Prompt:
A precise copy of the data is required, with every picture left out.

Information supplied:
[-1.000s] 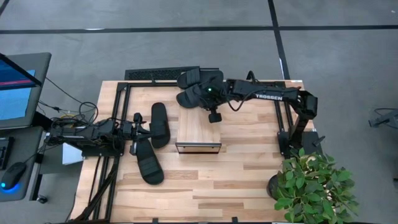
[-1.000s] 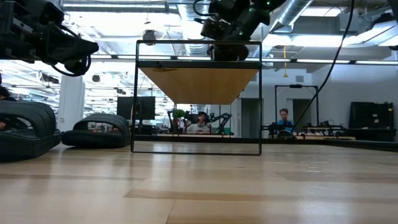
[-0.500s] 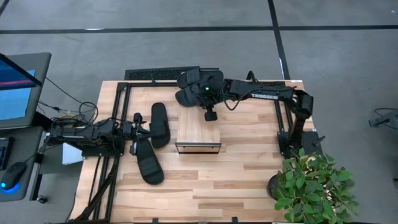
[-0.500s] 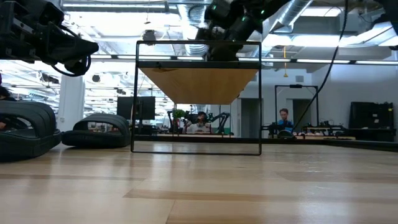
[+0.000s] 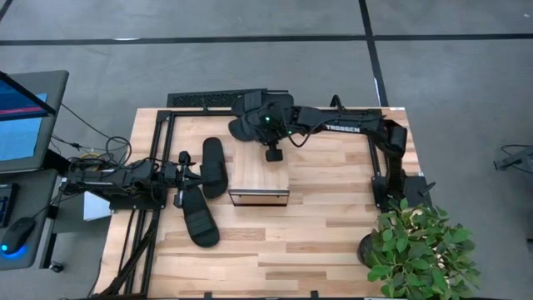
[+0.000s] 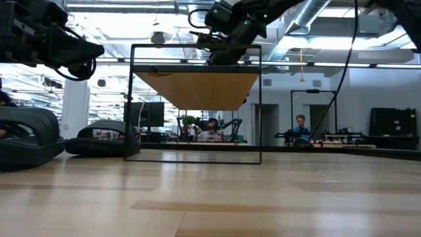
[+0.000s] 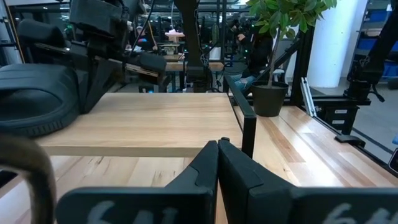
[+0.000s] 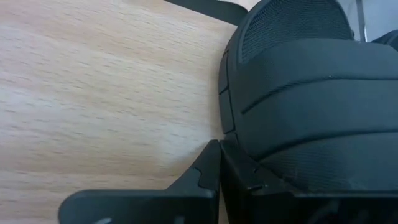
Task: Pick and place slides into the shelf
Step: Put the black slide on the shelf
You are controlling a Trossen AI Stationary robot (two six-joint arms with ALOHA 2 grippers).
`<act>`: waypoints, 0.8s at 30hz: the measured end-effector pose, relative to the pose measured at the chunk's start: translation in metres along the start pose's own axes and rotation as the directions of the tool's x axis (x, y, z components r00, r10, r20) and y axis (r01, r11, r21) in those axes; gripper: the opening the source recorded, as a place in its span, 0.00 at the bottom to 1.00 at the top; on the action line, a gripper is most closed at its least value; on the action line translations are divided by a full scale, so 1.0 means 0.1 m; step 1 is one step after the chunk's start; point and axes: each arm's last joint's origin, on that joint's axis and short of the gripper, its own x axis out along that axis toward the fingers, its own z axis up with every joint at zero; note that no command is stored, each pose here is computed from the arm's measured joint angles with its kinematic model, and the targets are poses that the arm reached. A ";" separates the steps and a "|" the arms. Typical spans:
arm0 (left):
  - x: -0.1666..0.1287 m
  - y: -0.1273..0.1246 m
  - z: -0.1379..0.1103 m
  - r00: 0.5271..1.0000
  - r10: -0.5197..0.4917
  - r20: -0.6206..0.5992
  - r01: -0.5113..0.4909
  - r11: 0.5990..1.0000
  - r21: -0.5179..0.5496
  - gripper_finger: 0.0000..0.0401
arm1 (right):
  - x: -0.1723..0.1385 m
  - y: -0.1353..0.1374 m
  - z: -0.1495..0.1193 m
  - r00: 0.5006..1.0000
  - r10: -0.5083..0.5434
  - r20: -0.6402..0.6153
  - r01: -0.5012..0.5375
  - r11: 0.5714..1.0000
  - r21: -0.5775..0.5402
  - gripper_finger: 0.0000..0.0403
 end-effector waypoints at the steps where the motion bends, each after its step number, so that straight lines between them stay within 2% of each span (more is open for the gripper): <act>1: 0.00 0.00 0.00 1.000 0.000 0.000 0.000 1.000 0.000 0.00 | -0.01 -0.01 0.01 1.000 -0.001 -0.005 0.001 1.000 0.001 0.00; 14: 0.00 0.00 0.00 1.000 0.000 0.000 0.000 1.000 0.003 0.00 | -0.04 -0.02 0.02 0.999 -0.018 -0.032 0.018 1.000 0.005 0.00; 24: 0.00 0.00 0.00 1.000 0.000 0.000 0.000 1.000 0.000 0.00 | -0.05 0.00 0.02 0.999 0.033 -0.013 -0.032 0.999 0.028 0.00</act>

Finished task:
[-1.000s] 
[-1.000s] 
[-0.500s] 
[-0.500s] 
[+0.000s] 
[+0.000s] 
[+0.000s] 
[+0.000s] 
Task: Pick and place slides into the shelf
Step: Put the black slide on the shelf
You are controlling a Trossen AI Stationary robot (two six-joint arms with ALOHA 2 grippers).
`<act>`: waypoints, 0.8s at 30hz: the measured end-effector pose, relative to the pose measured at the chunk's start: translation in metres along the start pose's own axes and rotation as the directions of the tool's x axis (x, y, z components r00, r10, r20) and y axis (r01, r11, r21) in those axes; gripper: the opening the source recorded, as a place in its span, 0.00 at the bottom to 1.00 at the top; on the action line, a gripper is most closed at its least value; on the action line translations are divided by a full scale, so 1.0 means 0.1 m; step 1 is one step after the chunk's start; point and axes: each arm's last joint's origin, on that joint's axis and short of the gripper, its own x axis out along that axis toward the fingers, its own z axis up with every joint at zero; note that no command is stored, each pose here is computed from the arm's measured joint angles with its kinematic model, and the targets are poses that the arm reached. A ";" separates the steps and a "|" the arms. Typical spans:
arm0 (left):
  - x: -0.1666..0.1287 m
  - y: -0.1273..0.1246 m
  - z: -0.1379..0.1103 m
  - r00: 0.5271..1.0000
  - r10: -0.5197..0.4917
  - r20: -0.6206..0.5992
  - r01: -0.5113..0.4909
  - r11: 0.5990..1.0000
  - r21: -0.5179..0.5496
  - gripper_finger: 0.0000..0.0401
arm1 (right):
  - x: -0.1723..0.1385 m
  - y: -0.1353..0.1374 m
  - z: -0.1495..0.1193 m
  - r00: 0.5006..1.0000
  - r10: -0.5083..0.5434
  - r20: -0.6402..0.6153
  - r01: -0.5012..0.5375
  - r11: 0.5714..1.0000
  - r21: -0.5775..0.5402
  - gripper_finger: 0.0000..0.0403
 end-effector waypoints at the steps where the motion bends, each after its step number, so that straight lines between them stay within 2% of each span (more is open for the gripper): <act>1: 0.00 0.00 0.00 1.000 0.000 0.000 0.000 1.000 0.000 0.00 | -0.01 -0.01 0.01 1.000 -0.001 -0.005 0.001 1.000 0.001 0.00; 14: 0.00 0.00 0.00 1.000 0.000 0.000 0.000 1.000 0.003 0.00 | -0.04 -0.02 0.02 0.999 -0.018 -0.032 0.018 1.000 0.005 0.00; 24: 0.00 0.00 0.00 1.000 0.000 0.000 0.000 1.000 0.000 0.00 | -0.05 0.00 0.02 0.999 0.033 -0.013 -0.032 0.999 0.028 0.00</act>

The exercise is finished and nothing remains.